The Inter-Services Public Relations (ISPR) directorate characterized recent comments as "hubristic, jingoistic and myopic," issuing a stark warning that threatening a nuclear-armed neighbor with erasure from the map "is not strategic signalling or brinkmanship; it is sheer bankruptcy of cognitive capacities." The statement further cautioned that any attempt to attack Pakistan could "trigger consequences that shall neither be geographically confined nor strategically or politically palatable for India."

In a separate development that mirrored the strained diplomatic climate, the Court of Arbitration at The Hague delivered an award on May 15 regarding pondage limits at Indian hydroelectric projects on the Indus river system.
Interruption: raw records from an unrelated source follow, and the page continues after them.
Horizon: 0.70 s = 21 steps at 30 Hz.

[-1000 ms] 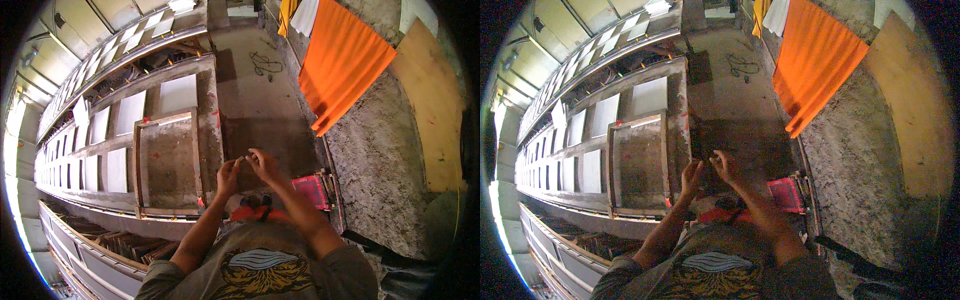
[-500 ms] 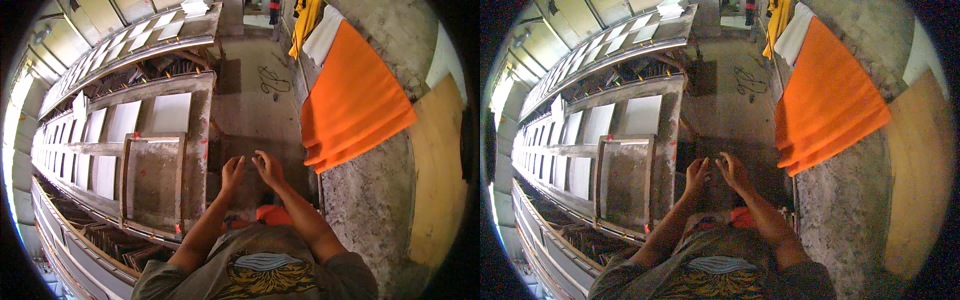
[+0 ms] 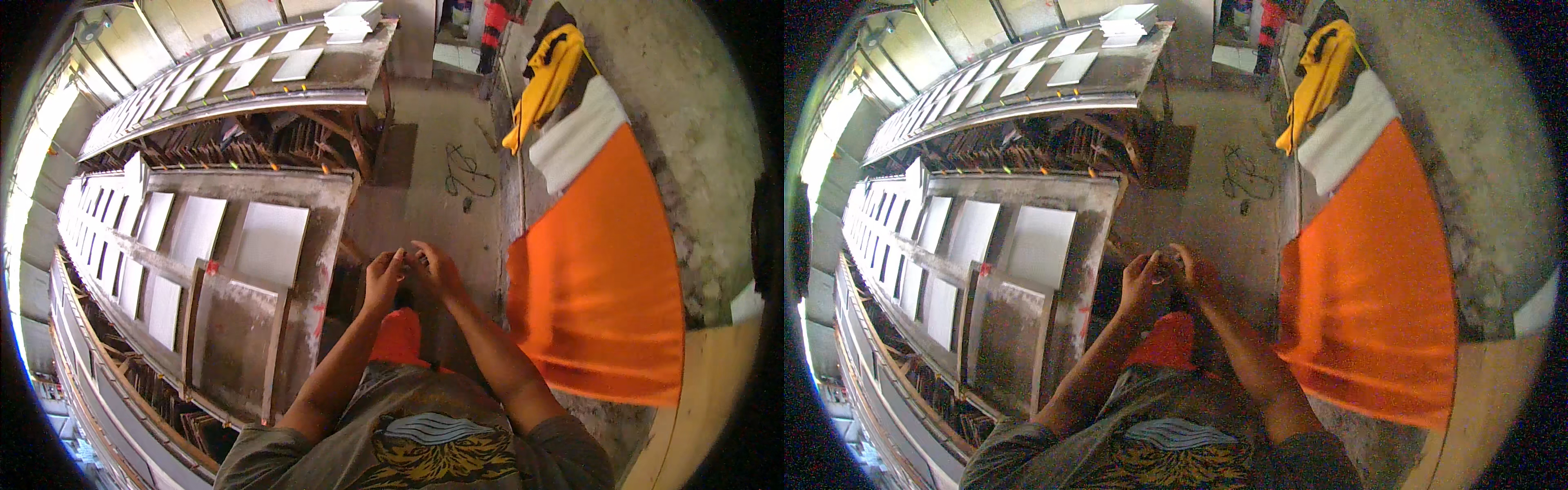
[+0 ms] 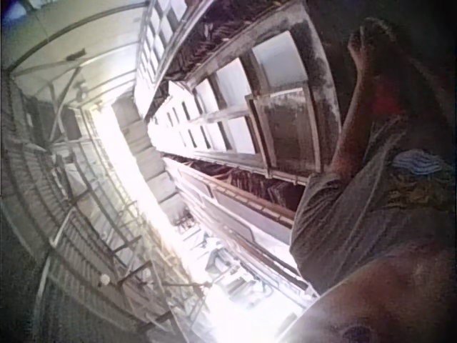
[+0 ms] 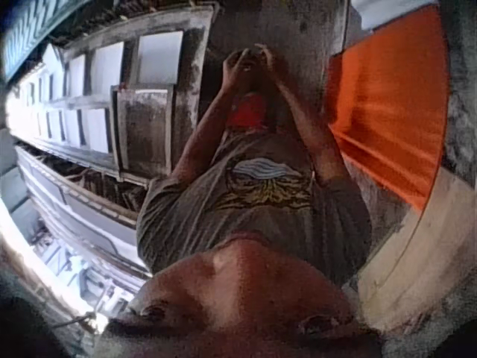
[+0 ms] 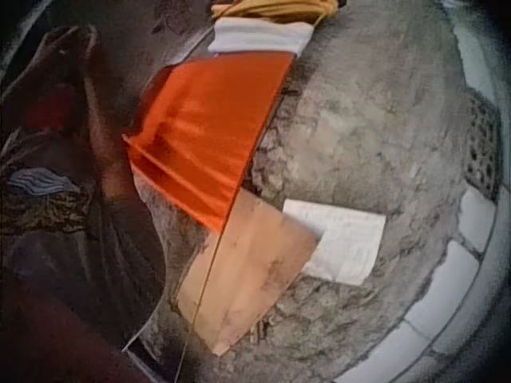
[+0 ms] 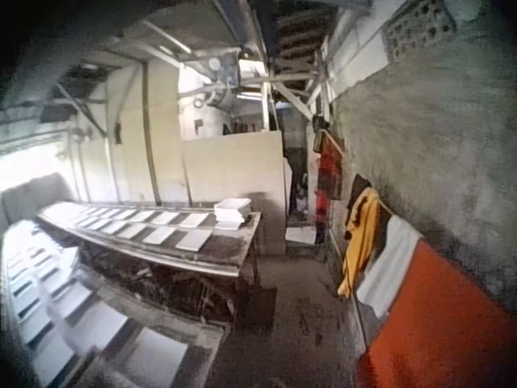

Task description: The person repeatedly places white square tiles into a wooden frame, removes the frame, and stacks the tiles on a nearby rack. The process is repeated multiple times with consistent hand movements and placement.

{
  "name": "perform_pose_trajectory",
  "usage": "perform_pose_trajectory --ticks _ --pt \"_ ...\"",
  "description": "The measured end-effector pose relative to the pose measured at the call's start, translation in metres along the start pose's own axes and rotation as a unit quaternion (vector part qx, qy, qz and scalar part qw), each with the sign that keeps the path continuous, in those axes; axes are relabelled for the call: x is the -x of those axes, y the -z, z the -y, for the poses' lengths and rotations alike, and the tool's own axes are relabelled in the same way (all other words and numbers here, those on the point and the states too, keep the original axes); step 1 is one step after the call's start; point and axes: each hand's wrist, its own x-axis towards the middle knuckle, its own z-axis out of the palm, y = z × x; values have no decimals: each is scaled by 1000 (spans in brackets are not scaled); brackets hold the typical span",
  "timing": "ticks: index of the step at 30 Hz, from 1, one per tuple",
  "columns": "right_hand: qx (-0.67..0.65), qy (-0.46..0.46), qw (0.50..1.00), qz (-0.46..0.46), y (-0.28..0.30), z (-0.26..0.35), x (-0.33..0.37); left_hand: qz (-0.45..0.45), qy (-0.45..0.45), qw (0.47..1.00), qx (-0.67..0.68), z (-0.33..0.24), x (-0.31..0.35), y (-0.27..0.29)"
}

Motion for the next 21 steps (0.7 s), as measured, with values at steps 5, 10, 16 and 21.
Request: perform_pose_trajectory --ticks 5,10,16,21 --pt "30 35 999 -18 7 -30 -112 -13 10 1000 12 -34 -109 -19" --pt "17 -12 1000 10 23 -35 -211 -5 -22 1000 17 -62 -208 -29" --pt "-11 14 1000 13 29 -72 -335 -21 -3 1000 14 -87 -327 -49" --pt "-4 35 999 15 39 -101 -460 -49 -26 998 10 -100 -440 -69"
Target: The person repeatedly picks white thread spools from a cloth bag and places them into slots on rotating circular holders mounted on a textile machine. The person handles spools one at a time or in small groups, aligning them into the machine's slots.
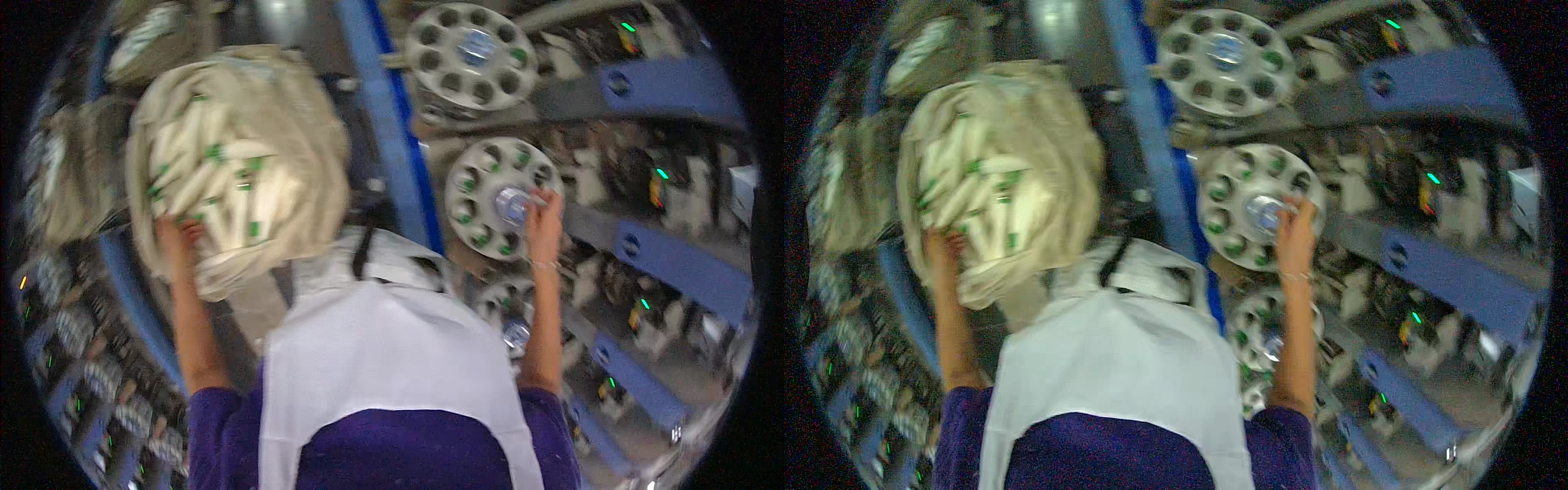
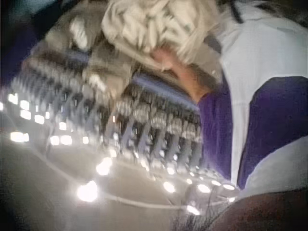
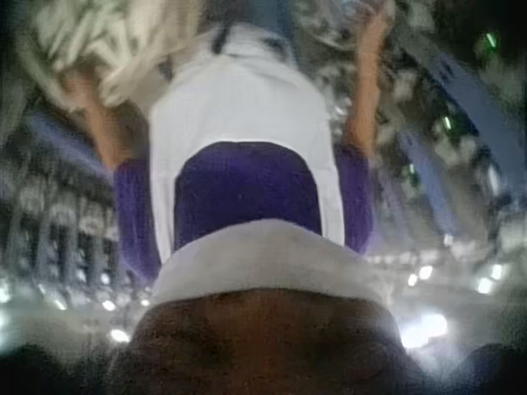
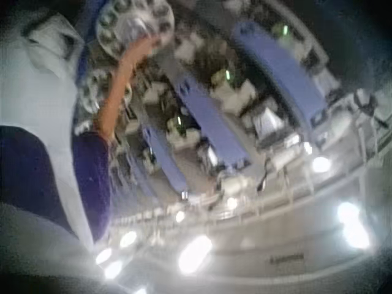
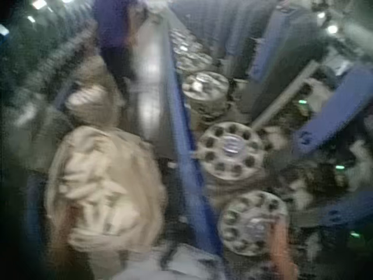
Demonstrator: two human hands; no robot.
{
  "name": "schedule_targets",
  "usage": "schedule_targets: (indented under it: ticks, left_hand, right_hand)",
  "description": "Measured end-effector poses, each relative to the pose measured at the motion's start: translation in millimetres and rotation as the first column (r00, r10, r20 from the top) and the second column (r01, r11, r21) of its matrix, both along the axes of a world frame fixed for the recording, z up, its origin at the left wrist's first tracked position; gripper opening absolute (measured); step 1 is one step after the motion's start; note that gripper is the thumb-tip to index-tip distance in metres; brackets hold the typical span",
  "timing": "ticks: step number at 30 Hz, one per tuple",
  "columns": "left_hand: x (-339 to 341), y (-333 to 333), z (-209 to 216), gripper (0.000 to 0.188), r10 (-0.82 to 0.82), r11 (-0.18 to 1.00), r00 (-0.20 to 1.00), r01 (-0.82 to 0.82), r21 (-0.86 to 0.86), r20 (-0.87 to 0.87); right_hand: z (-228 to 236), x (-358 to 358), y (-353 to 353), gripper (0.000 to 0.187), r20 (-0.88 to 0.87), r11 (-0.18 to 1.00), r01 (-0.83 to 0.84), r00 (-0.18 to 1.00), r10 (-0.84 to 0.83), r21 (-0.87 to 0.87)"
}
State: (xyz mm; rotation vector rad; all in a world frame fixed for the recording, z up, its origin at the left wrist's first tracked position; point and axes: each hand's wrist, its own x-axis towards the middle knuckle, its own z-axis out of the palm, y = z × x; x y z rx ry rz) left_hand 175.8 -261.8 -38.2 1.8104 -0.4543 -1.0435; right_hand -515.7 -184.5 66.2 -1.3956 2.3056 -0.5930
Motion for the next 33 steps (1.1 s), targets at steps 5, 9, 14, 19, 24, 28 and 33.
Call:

Pakistan welcomed the decision, while India rejected it outright, asserting that the tribunal was "illegally constituted" and that its ruling was "null and void." This dispute highlights the fragility of the Indus Waters Treaty, which served as the cornerstone of water sharing between the two nations and withstood three wars prior to its suspension in 2025. India's Ministry of External Affairs confirmed that the treaty remains in abeyance following the Pahalgam attack in April 2025.

The public exchange between Dwivedi and the ISPR stands as the most explicit signal yet of the current state of relations. Saleem, a former Pakistani diplomat speaking to Al Jazeera, noted that a debate is currently unfolding within the Indian strategic ecosystem regarding the appropriate level of engagement with Pakistan. While some observers see merit in moving toward formal dialogue, Saleem observed that the political will necessary to facilitate such a shift has not yet clearly emerged.